The shift in sentiment among homebuyers in the private residential market has yet to influence developers, as cautious bids for the Faber Walk site reveal their restrained approach.
The site only received three bids, with the highest bid at $349.9m or S$900 per square foot per plot ratio (psf ppr).
According to Knight Frank, developers likely passed on the Faber Walk parcel to focus on other sites or prioritise launching and marketing their existing projects.
CBRE shared a similar sentiment, saying that the muted bids reflect developers' "ongoing cautious selectiveness, given the presence of more appealing sites in the government land sale programme."

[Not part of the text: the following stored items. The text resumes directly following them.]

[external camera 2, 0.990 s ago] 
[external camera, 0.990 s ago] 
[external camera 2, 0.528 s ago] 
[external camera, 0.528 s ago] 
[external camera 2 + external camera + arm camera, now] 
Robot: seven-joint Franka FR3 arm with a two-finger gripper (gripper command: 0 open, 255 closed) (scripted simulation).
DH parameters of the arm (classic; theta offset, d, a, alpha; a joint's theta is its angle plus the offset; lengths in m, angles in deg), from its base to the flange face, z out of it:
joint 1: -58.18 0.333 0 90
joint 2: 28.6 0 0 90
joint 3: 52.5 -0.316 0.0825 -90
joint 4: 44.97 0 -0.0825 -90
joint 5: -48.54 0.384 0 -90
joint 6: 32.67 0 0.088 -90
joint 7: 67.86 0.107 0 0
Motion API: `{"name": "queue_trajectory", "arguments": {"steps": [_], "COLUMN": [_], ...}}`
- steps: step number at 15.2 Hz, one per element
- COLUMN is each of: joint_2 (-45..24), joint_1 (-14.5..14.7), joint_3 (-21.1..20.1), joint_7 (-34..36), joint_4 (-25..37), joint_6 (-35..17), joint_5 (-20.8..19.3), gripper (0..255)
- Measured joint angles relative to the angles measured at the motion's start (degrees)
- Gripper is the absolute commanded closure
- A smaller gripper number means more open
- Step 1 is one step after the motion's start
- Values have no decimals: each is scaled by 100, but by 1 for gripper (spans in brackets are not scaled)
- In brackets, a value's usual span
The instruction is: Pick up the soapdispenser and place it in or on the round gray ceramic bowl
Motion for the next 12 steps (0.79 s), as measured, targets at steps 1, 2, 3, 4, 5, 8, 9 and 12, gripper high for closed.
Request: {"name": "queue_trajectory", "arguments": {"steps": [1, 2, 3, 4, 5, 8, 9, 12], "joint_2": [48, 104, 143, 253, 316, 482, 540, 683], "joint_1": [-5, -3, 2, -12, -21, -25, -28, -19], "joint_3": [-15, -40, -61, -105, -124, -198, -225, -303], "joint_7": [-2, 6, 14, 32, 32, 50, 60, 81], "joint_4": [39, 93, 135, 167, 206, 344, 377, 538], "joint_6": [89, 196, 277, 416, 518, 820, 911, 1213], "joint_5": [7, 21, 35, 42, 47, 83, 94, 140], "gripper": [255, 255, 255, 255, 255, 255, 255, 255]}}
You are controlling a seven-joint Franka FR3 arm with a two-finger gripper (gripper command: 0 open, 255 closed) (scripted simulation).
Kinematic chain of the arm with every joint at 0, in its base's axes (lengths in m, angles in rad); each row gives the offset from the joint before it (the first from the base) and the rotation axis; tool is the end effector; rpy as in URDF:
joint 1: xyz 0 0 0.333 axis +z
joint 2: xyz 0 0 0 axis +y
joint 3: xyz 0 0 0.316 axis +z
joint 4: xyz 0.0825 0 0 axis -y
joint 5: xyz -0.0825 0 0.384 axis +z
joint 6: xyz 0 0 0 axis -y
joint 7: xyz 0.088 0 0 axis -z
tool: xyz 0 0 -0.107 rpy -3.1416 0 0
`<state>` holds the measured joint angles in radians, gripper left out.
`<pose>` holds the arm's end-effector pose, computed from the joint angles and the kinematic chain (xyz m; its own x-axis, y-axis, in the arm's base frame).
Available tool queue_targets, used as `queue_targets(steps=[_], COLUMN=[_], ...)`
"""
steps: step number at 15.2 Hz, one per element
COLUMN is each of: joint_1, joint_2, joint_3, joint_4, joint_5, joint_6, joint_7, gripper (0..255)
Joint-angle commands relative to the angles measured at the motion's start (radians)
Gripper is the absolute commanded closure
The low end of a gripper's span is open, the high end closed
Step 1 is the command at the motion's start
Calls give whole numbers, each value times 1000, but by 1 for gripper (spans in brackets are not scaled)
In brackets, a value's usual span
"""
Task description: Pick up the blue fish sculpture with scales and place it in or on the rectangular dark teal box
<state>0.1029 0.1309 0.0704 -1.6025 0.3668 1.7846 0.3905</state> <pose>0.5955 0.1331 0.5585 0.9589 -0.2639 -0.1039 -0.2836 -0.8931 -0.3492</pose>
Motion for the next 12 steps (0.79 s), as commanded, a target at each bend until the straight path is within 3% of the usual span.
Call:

Huttons attributed the moderate interest in the site to its location.
The site is not within walking distance of either Jurong East or Clementi MRT Stations, or a town centre.
OrangeTee underscored that selective developers are gravitating toward sites with stronger locational attributes like being near an MRT station, when making acquisition decisions.
Beyond location, Huttons said Faber Walk's limits on residential units, combined with its low-rise and lower-density conditions, played a role in the tempered bids.
Knight Frank, however, said that the improving homebuyer sentiment could lead to heightened interest in the private and public land sales markets in 2025.
In contrast, 2024 was marked by two GLS residential (long-stay serviced apartment) sites and two white sites failing to attract sufficient bids or participants.